Paul Thomas Anderson, cinema’s bard of California angst, has made his first comedy with “Inherent Vice.” The adaptation of Thomas Pynchon’s shaggy everything novel about a stoner private investigator in 1970 L.A. has more laughs packed into it than all of Anderson’s previous features combined (and that includes his whiny Adam Sandler film “Punch Drunk Love”).

As with most of Anderson’s movies, there’s a lot more than giggles going on here. There’s perfect period recreation, angry satire about the fading of the hippie era into our far more materialistic and oppressive times, a lament for several characters’ simpler lives and lost loves — they’re all thematically bubbling under, and sometimes up onto, D.P. Robert Elswit’s Expressionist-inflected, ‘70s flat lit surfaces.
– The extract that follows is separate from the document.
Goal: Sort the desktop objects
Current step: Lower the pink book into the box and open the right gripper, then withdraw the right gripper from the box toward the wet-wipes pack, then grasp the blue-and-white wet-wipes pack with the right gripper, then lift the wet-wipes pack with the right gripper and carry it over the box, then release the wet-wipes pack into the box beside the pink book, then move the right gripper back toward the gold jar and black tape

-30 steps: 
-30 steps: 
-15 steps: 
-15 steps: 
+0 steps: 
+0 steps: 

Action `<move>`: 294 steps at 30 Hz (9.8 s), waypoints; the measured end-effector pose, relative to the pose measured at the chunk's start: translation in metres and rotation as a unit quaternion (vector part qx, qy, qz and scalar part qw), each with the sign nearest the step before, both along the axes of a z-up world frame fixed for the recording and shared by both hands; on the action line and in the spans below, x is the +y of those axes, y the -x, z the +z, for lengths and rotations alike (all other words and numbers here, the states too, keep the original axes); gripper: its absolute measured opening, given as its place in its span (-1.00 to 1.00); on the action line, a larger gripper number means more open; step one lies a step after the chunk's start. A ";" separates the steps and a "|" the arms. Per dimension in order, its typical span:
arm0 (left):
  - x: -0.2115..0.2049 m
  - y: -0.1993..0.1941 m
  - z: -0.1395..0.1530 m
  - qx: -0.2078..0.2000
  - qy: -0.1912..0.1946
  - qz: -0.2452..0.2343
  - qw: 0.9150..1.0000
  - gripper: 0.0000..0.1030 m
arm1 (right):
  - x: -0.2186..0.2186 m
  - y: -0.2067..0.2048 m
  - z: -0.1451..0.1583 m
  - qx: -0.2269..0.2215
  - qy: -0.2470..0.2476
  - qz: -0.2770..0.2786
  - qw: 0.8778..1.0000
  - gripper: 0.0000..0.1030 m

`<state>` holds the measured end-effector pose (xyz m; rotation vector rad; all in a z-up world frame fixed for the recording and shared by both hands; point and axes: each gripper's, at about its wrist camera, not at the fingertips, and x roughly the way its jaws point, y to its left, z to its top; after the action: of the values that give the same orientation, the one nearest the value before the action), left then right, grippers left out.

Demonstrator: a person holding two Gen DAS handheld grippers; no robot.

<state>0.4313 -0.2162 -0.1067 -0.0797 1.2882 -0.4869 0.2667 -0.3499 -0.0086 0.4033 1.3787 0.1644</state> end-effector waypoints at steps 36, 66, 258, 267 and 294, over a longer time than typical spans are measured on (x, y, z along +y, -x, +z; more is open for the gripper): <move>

But the only way to really enjoy “Vice” is as a big, baked goof. The actors sure seem to be. Joaquin Phoenix, so feral in Anderson’s “The Master,” is Pynchon’s hairiest of heroes, Doc Sportello (his office is actually at a medical practice). When not zoning out or getting paranoid in his beachside cottage, the gumshoe goes determinedly on a mission to find out something about what his ex-California dreamgirlfriend (Katherine Waterston as a flower child-turned-blue dahlia) has gotten herself into.

More magnificent than ever, Phoenix runs through the full gamut of human emotions with all the right layers of intoxication for any given situation. Phoenix never forgets to be hilarious, even at Doc’s most poignant and stressed moments.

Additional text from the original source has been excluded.